Division of Uroynecology and Pelvic Floor Reconstruction, Department of Obstetrics and Gynecology, Chi Mei Foundation Hospital, Tainan, Taiwan.
J Minim Invasive Gynecol. 2010 Sep-Oct;17(5):612-9. doi: 10.1016/j.jmig.2010.04.010. Epub 2010 Jul 24.
To estimate the trends in various types of hysterectomy (abdominal, vaginal, laparoscopic, and subtotal) and their distribution according to patient age, surgeon age, and hospital accreditation in Taiwan.
Retrospective cohort study (Canadian Task Force classification II-2).
Population-based National Health Insurance (NHI) database.
Women with NHI in Taiwan undergoing various types of hysterectomy to treat noncancerous lesions.
Data for this study were obtained from the Inpatient Expenditures by Admissions files of the NHI research database, released by the NHI program in Taiwan for 1996-2005.
A total of 234,939 women who underwent various types of hysterectomy were identified for analysis. The number of hysterectomies performed annually remained stationary during the 10-year study. Total abdominal hysterectomies decreased significantly (77.33% in 1996 vs 45.68% in 2005), laparoscopic hysterectomies increased significantly (5.20% vs 40.40%), vaginal hysterectomies decreased (14.70% vs 8.86%), and subtotal abdominal hysterectomies increased (2.76% vs 5.06%). Laparoscopic hysterectomy was more commonly performed in middle-aged women; vaginal hysterectomy was more common in older women; and subtotal abdominal hysterectomy was more common in younger women. Laparoscopic hysterectomy was performed more commonly in regional hospitals (33.11%), followed by medical centers (30.17%) and local hospitals (17.78%). Laparoscopic hysterectomy was performed more commonly in not-for-profit hospitals (30.25%), followed by private hospitals (29.32%) and government-owned hospitals (25.91%).

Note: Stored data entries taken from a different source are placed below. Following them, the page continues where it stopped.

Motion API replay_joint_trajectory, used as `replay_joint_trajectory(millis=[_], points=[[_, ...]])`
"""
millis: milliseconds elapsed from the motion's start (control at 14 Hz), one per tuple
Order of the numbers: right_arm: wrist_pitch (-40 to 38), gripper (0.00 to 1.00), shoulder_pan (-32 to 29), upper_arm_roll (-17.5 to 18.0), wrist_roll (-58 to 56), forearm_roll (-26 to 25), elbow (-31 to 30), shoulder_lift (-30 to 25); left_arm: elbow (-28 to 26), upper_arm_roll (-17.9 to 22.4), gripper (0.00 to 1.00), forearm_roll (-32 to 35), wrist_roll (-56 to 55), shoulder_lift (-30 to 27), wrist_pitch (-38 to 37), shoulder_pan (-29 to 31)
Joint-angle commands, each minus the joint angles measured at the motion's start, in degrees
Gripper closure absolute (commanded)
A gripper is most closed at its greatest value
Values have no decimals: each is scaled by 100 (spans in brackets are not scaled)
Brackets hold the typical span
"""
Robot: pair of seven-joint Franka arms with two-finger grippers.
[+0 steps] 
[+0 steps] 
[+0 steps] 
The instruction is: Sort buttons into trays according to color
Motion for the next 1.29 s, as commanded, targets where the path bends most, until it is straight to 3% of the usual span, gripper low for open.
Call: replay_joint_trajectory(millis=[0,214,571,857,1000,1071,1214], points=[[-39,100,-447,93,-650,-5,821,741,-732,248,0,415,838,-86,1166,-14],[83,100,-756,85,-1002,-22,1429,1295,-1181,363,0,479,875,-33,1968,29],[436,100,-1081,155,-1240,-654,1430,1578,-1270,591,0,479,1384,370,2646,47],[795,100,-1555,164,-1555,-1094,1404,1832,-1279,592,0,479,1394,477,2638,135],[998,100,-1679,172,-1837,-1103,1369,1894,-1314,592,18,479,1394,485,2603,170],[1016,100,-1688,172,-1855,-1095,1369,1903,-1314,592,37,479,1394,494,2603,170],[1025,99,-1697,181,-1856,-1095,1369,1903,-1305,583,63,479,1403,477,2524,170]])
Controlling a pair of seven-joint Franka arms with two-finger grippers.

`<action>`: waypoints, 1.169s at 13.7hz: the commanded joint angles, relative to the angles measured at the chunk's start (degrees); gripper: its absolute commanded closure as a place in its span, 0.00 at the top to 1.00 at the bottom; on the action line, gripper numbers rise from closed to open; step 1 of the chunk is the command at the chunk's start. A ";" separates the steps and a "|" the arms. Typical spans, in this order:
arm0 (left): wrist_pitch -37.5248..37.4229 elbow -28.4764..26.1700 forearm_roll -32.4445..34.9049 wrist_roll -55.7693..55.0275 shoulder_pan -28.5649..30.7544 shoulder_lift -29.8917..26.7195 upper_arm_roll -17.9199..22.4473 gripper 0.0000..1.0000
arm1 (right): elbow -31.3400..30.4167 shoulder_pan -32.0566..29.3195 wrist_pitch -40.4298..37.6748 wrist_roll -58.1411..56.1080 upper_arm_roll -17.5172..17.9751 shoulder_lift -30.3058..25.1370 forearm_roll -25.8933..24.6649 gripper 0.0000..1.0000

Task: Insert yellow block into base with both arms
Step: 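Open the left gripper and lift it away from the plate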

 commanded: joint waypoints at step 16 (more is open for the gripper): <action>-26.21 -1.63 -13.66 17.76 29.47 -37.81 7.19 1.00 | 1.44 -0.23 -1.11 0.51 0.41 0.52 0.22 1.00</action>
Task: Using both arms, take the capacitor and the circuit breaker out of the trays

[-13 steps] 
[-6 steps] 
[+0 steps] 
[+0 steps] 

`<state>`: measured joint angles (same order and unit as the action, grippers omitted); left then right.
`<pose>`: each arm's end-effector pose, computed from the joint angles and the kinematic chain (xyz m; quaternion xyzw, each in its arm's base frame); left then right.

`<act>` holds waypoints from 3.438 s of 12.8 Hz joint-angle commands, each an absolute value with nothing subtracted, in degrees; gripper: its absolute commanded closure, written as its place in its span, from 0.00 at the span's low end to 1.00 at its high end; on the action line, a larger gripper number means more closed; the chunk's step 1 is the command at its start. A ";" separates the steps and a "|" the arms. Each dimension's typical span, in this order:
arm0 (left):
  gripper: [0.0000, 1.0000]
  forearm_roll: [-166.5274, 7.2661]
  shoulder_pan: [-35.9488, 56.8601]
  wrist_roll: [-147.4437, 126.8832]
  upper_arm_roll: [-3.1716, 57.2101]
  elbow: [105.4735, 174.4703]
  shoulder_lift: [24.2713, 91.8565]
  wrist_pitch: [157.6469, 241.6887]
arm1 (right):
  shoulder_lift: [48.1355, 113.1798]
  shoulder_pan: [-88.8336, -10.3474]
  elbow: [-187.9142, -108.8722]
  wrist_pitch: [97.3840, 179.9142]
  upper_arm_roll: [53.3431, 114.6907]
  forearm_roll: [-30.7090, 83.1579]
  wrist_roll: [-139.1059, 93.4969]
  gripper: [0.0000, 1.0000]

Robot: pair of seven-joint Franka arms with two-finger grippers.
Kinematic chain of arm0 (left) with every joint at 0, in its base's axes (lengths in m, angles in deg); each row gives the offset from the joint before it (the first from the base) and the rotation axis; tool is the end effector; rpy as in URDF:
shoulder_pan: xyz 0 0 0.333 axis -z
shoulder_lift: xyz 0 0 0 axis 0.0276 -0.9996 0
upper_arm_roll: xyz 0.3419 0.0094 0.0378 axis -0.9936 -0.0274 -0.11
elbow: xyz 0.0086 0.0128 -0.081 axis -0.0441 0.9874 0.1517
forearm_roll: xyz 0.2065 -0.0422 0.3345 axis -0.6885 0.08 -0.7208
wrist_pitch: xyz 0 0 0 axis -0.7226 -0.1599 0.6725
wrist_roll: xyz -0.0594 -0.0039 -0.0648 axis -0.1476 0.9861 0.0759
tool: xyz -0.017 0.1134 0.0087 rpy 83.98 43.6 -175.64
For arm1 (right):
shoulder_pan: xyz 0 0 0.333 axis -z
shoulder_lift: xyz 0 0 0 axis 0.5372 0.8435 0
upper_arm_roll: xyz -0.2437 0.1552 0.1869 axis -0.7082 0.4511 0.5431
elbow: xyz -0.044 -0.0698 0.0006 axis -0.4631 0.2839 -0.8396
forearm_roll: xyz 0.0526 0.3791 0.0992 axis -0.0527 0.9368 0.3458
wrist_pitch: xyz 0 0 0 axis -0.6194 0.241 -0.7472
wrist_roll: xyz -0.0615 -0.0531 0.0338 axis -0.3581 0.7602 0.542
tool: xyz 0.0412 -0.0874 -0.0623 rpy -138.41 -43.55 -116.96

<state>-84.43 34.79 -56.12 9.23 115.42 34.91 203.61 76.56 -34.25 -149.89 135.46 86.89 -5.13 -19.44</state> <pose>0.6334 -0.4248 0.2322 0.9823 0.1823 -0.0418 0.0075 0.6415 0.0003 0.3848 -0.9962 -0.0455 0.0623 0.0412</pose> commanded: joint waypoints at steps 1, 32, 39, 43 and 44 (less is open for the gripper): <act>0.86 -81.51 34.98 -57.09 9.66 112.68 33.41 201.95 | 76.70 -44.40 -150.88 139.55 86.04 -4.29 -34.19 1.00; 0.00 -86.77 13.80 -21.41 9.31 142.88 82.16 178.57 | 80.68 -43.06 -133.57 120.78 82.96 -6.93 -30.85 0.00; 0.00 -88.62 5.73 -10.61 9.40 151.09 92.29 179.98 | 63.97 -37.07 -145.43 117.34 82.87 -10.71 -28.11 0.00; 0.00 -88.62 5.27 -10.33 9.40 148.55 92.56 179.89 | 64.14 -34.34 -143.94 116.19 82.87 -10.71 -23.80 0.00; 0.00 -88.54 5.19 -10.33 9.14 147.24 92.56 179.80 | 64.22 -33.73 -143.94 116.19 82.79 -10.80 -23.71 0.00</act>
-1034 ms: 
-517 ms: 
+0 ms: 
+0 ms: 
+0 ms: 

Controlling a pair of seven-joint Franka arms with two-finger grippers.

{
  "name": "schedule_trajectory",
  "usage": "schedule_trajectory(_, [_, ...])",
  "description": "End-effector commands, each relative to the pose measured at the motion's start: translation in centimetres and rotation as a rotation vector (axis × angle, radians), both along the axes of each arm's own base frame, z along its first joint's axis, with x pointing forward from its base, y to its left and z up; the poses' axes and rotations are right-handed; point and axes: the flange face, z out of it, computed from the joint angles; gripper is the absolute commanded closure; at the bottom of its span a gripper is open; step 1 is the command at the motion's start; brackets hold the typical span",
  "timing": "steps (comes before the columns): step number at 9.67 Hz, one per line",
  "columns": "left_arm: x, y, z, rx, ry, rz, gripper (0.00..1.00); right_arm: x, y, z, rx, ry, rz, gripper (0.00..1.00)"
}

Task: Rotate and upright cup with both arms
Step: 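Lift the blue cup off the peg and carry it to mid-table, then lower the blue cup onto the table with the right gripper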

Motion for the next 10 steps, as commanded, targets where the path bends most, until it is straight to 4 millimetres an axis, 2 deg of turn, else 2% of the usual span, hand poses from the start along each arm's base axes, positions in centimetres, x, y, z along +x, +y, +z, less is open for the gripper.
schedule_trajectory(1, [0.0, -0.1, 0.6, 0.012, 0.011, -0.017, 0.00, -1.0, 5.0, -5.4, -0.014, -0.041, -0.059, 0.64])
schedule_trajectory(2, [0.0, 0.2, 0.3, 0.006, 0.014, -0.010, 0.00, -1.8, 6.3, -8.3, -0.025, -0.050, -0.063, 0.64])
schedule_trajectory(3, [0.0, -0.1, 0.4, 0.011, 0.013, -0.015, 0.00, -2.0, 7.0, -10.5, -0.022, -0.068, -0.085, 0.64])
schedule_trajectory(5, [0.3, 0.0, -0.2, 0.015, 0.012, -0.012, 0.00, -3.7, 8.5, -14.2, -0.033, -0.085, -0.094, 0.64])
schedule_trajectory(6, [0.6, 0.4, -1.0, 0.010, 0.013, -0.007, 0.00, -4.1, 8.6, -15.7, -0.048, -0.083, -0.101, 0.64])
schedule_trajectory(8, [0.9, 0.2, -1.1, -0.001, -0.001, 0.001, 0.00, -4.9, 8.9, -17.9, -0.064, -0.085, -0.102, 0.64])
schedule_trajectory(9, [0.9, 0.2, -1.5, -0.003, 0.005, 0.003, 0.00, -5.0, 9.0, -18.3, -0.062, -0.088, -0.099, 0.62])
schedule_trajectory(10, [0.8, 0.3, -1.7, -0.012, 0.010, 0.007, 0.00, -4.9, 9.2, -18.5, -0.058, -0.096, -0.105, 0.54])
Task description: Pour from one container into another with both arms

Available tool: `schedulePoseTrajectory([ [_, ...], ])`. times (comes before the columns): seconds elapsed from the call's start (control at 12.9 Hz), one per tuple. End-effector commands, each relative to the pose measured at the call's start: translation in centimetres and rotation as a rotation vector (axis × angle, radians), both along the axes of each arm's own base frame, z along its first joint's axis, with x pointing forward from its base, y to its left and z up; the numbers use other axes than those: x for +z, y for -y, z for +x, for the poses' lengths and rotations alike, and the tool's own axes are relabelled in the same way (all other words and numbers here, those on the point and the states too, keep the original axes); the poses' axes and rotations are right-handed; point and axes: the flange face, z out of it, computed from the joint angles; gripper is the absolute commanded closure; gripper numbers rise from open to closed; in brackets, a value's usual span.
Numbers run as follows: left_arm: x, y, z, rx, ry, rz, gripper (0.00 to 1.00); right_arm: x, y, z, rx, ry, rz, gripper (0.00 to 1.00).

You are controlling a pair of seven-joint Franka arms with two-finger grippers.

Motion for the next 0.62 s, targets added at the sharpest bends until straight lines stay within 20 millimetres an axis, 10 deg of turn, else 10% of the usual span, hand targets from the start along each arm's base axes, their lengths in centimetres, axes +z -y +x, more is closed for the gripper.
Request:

There has been considerable change in the types of surgery used for hysterectomy in Taiwan over the past 10 years. As a minimally invasive approach, laparoscopic hysterectomy represents a profound change for both patients and surgeons.
评估台湾地区各种类型(腹式、阴式、腹腔镜式和次广泛式)子宫切除术的趋势及其与患者年龄、手术医生年龄和医院认证的分布情况。
回顾性队列研究(加拿大任务组分类 II-2)。
基于人群的全民健康保险(NHI)数据库。
在台湾接受各种类型子宫切除术治疗非癌性病变的 NHI 患者。
本研究数据来自 NHI 研究数据库的住院费用档案,该数据库由台湾 NHI 计划于 1996 年至 2005 年发布。
共纳入 234939 名接受各种类型子宫切除术的女性进行分析。在 10 年的研究期间,每年进行的子宫切除术数量保持稳定。全子宫切除术显著减少(1996 年为 77.33%,2005 年为 45.68%),腹腔镜子宫切除术显著增加(5.20%对 40.40%),阴式子宫切除术减少(14.70%对 8.86%),次广泛式子宫切除术增加(2.76%对 5.06%)。腹腔镜子宫切除术更常用于中年女性;阴式子宫切除术更常用于老年女性;而次广泛式子宫切除术更常用于年轻女性。腹腔镜子宫切除术更多地在地区医院进行(33.11%),其次是医学中心(30.17%)和地方医院(17.78%)。腹腔镜子宫切除术更多地在非营利性医院进行(30.25%),其次是私立医院(29.32%)和政府所有医院(25.91%)。
在过去 10 年中,台湾地区子宫切除术的手术类型发生了相当大的变化。作为一种微创方法,腹腔镜子宫切除术代表了患者和外科医生的深刻变化。